Posted: Sat Apr 26, 2014 3:50 pm
by matej
Hi, I need some help with Lua scripting.

It is possible to get the command line args that were passed to the Octane process? And then update some (camera) node in the loaded project with them? The problem is that the camera cmdline args are saved to some default camera, that is used when you click on a geometry node, but I'd need those parameters to be saved in some Render Target camera (or arbitrary camera node the user specifies).

Or if it's not possible to know the cmdline args, it is possible to read that "default" camera which receives them on project load?

Re: Read camera cmdline params and applying them to a cam node

Posted: Mon Apr 28, 2014 3:00 pm
by matej
nvm I got this.

I'd still like to know if it's possible to get (with Lua) the cmd line args that were passed to Octane process?

Re: Read camera cmdline params and applying them to a cam node

Posted: Wed Apr 30, 2014 5:25 am
by Tugpsx
Usually when you open in the built-in editor it will echo the command it the status bar as the script is being ran

Re: Read camera cmdline params and applying them to a cam node

Posted: Wed Apr 30, 2014 7:49 am
by matej
Tugpsx wrote:Usually when you open in the built-in editor it will echo the command it the status bar as the script is being ran
What I'm interested in is to programatically read the command line arguments Octane was started with. I already solved my problem differently, but having this info available to you through Lua, might be a useful thing for future automation tasks.

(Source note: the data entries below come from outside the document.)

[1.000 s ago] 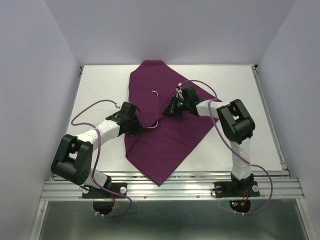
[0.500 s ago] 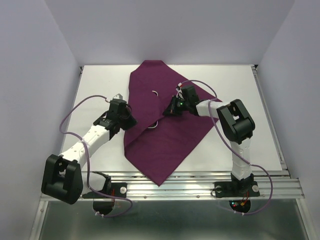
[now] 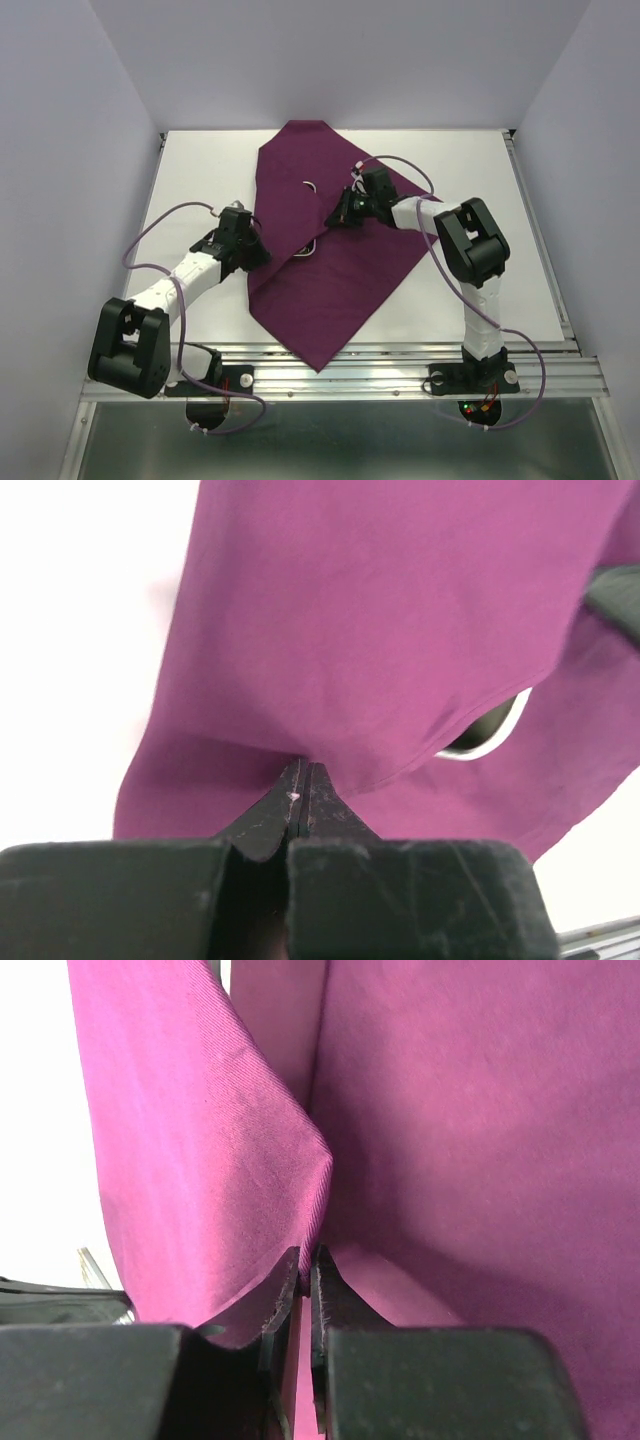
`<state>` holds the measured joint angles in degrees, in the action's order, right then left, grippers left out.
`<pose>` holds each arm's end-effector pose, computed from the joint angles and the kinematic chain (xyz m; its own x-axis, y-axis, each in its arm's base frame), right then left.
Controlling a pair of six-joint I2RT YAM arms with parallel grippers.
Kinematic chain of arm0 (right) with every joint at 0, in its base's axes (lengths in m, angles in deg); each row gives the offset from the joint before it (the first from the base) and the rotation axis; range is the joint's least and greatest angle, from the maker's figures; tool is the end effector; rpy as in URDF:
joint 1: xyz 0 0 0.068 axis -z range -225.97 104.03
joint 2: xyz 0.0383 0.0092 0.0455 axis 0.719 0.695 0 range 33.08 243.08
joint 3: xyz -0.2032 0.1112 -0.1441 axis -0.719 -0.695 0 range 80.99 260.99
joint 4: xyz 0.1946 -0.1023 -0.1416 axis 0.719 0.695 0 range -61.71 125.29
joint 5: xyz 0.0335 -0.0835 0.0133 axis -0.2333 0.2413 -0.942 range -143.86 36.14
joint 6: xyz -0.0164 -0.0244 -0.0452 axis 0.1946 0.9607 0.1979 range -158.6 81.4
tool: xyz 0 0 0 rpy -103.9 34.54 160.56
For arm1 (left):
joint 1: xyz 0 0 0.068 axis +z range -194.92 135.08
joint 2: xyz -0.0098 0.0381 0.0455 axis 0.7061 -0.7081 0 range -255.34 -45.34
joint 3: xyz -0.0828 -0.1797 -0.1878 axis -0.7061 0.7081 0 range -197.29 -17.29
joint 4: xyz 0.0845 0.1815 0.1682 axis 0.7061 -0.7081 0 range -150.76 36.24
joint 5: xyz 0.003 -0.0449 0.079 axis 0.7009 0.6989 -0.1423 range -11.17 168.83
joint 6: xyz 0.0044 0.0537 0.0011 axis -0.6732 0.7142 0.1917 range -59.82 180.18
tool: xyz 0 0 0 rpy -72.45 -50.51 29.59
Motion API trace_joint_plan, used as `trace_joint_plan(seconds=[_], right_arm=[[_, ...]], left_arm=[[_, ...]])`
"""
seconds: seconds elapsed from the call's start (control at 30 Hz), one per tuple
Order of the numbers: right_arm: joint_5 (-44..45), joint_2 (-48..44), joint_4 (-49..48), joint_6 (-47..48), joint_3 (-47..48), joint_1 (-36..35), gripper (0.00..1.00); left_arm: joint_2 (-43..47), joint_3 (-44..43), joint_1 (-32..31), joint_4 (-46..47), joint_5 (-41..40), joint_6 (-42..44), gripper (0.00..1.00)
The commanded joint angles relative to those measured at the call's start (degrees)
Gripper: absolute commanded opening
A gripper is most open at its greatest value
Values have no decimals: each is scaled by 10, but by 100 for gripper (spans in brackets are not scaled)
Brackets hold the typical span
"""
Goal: Prepare the surgical pack
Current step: Pack the surgical kit at the center of the board.
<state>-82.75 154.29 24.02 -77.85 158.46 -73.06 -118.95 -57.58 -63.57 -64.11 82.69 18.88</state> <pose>0.3986 0.2231 0.1464 -0.9005 0.1616 -0.4037 -0.2080 0.6553 0.7262 0.2479 -0.0862 0.2068 -0.7325 -0.4478 -0.5128 -0.1574 0.8442 -0.5124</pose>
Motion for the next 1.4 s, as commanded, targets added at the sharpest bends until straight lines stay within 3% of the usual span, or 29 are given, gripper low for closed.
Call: trace_joint_plan(seconds=[0.0,0.53,1.37], right_arm=[[-2,10,-4,6,36,-6,6],[-12,35,-6,-1,57,-6,2],[-20,76,-4,-15,125,-45,1]], left_arm=[[24,35,2,9,-20,12,0],[-13,57,27,35,-24,17,0],[43,44,55,-12,-28,33,0]])
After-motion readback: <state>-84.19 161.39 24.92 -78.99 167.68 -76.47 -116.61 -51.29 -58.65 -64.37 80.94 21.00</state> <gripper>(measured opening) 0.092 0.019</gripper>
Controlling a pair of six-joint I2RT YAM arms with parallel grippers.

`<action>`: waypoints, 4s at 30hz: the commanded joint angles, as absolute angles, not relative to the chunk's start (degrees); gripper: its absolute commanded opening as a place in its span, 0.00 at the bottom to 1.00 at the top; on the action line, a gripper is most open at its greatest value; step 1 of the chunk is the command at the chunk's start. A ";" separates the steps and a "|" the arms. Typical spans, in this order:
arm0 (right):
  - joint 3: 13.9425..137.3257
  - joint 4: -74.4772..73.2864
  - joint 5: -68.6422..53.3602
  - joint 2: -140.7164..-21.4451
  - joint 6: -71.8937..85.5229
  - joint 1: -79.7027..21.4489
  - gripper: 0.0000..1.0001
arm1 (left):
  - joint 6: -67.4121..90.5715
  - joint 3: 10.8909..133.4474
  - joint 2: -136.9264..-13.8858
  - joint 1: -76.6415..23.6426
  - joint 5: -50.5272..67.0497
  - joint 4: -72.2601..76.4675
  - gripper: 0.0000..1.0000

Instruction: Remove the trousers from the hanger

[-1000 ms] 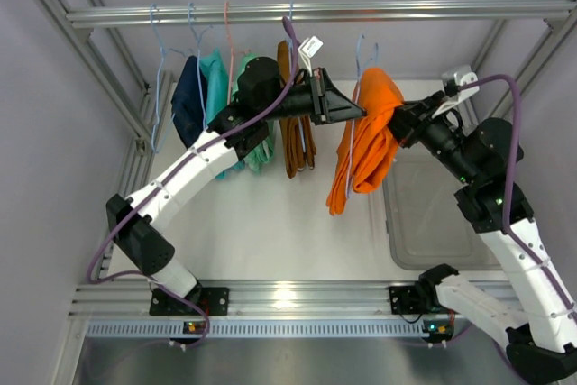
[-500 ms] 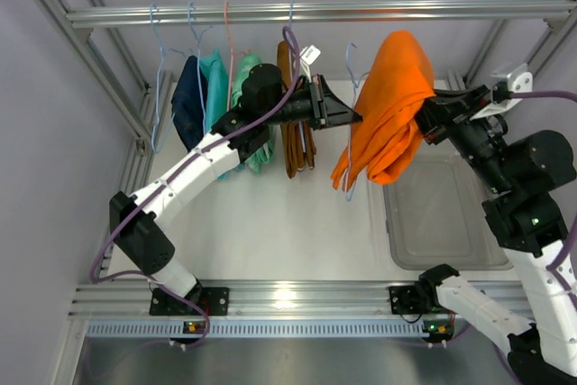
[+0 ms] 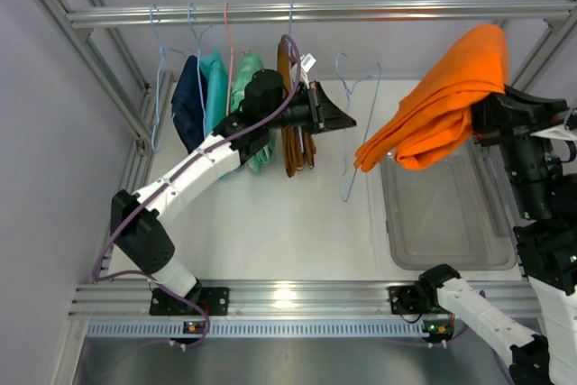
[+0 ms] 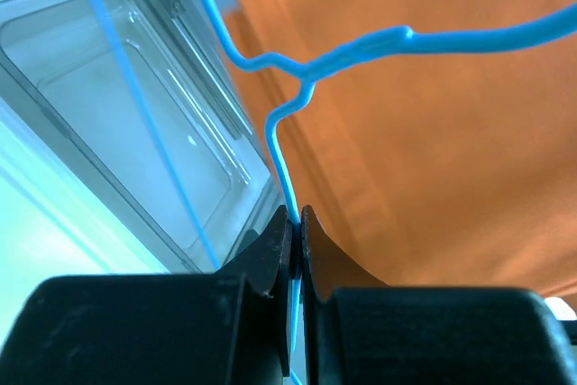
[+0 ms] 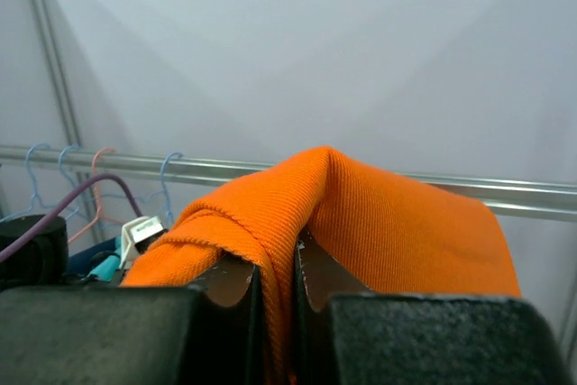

Re: Read camera cmdline params and applying them to a cam node

Posted: Wed Apr 30, 2014 8:16 pm
by stratified
matej wrote:
Tugpsx wrote:Usually when you open in the built-in editor it will echo the command it the status bar as the script is being ran
What I'm interested in is to programatically read the command line arguments Octane was started with. I already solved my problem differently, but having this info available to you through Lua, might be a useful thing for future automation tasks.
You can do this partially. You can't read the normal command line arguments but you can pass a string argument to the script from the command line. These arguments are available in the global variable arg with arg[0] being the program. For example:

Code: Select all

./octane --script ~/dev/lua/command-line-args.lua --script-args "this is passed verbatim to lua" --stop-after-script
You can capture this in your script:

Code: Select all

-- print out the command line args
for i=0,#arg do
    print(string.format("arg%d : %s", i, arg[i]))
end
Make sure logging is redirected to stdout our you won't see much in this example.

cheers,
Thomas

Re: Read camera cmdline params and applying them to a cam node

Posted: Thu May 01, 2014 8:18 am
by matej
stratified wrote:You can do this partially. You can't read the normal command line arguments but you can pass a string argument to the script from the command line.
I see. After thinking it through a little more, reading cmd line args. isnt that useful, because you can pass data only for one camera, one resolution, one imager, one frame basically... It's much more flexible & powerfull to save everything you need in a Lua script - that is in my case generated from Blender and then run on Octane start.

Thanks for your help!

Re: Read camera cmdline params and applying them to a cam node

Posted: Thu May 01, 2014 8:44 am
by stratified
matej wrote:
stratified wrote:You can do this partially. You can't read the normal command line arguments but you can pass a string argument to the script from the command line.
I see. After thinking it through a little more, reading cmd line args. isnt that useful, because you can pass data only for one camera, one resolution, one imager, one frame basically... It's much more flexible & powerfull to save everything you need in a Lua script - that is in my case generated from Blender and then run on Octane start.

Thanks for your help!
Sure, it's more powerful. Of course it's more cumbersome as well because Octane just passes the string verbatim. It's up to the script to fully fledge out the command line arguments.